WORK TO COMPLETE: Repeat the lines below exactly as written, please, from the line with "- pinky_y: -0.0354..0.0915" to the line with "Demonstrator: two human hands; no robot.", both lines included, and no others.

RAW DATA:
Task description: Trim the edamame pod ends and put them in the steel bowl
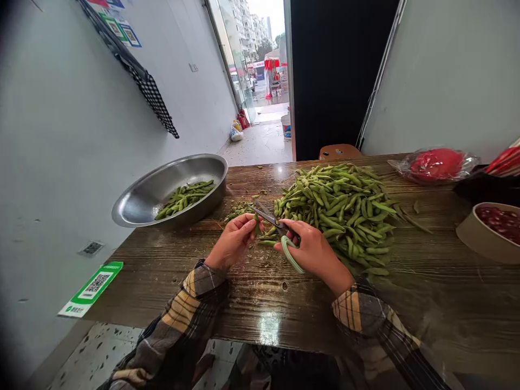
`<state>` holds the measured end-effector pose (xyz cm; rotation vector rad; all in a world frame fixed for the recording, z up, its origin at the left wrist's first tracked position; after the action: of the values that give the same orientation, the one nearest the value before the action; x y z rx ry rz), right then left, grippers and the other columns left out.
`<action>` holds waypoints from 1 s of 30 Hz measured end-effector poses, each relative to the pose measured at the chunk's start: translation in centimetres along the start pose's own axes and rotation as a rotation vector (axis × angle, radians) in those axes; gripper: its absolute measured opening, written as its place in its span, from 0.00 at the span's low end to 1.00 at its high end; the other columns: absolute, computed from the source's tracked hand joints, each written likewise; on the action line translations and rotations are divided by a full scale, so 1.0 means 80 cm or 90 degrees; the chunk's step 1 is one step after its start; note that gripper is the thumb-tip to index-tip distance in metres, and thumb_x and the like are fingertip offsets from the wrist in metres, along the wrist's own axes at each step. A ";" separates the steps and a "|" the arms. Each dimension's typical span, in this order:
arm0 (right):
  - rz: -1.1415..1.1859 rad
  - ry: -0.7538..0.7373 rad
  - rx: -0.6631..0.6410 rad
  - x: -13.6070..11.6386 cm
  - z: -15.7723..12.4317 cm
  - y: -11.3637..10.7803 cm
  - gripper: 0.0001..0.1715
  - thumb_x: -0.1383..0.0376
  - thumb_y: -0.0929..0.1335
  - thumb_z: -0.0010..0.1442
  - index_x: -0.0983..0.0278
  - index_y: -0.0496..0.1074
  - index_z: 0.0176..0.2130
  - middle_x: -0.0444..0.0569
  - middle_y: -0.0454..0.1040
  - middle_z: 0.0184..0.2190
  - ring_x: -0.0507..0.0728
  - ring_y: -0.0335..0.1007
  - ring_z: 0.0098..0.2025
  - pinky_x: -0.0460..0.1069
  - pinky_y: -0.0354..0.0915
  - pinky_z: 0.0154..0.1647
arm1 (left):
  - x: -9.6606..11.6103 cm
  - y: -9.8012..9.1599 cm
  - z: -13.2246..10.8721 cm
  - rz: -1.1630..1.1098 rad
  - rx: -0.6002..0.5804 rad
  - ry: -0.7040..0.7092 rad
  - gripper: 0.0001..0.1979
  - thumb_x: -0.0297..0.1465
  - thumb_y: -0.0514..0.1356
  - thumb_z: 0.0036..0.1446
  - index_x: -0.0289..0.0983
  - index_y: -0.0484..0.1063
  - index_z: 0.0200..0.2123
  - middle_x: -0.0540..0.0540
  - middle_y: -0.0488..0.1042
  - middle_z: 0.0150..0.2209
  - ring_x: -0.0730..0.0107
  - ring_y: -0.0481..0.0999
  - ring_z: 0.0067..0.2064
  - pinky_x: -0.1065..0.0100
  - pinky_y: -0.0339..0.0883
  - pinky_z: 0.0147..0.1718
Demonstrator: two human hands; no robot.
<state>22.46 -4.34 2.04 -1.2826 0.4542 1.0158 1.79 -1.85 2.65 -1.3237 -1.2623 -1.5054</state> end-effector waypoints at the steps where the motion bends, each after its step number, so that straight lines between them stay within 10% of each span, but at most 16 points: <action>1: -0.006 -0.011 -0.012 0.000 -0.001 0.000 0.32 0.57 0.73 0.51 0.64 0.71 0.54 0.50 0.75 0.39 0.57 0.71 0.36 0.51 0.68 0.38 | 0.001 0.000 -0.001 -0.001 -0.004 0.004 0.14 0.39 0.64 0.53 0.33 0.70 0.35 0.48 0.73 0.29 0.82 0.61 0.22 0.77 0.49 0.19; 30: -0.063 -0.090 -0.076 0.004 -0.003 0.000 0.27 0.56 0.71 0.56 0.64 0.72 0.53 0.54 0.77 0.42 0.59 0.73 0.39 0.52 0.69 0.41 | 0.012 0.004 -0.011 0.303 -0.064 0.096 0.14 0.39 0.57 0.59 0.33 0.72 0.30 0.48 0.70 0.28 0.76 0.61 0.27 0.72 0.56 0.27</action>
<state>22.68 -4.43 1.71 -1.3167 0.2219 1.0540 1.71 -2.69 3.71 -1.4227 -0.7169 -1.3075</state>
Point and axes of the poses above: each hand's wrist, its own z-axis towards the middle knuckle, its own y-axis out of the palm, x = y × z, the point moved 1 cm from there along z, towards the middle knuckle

ANSWER BOX:
  - pinky_y: -0.0354..0.0915
  - pinky_z: 0.0154..0.1647
arm1 (left):
  - x: -9.6606..11.6103 cm
  - y: -9.8012..9.1599 cm
  - z: -13.2246..10.8721 cm
  - rz: -1.1630..1.1098 rad
  - rx: -0.6002..0.5804 rad
  - ry: -0.7040..0.7092 rad
  - gripper: 0.0001..0.1979
  - thumb_x: -0.0297..0.1465
  - thumb_y: -0.0514..0.1356
  - thumb_z: 0.0036..0.1446
  - index_x: -0.0289..0.0983
  - index_y: -0.0484..0.1063
  - index_z: 0.0200..0.2123
  - middle_x: -0.0540..0.0540
  - middle_y: -0.0488..0.1042
  - middle_z: 0.0150..0.2209
  - ring_x: -0.0730..0.0107
  - ring_y: -0.0481..0.0999
  - ring_z: 0.0067..0.2064
  - pinky_x: -0.1065..0.0100
  - pinky_y: -0.0339..0.0883
  - pinky_z: 0.0147..0.1718
Demonstrator: two human hands; no robot.

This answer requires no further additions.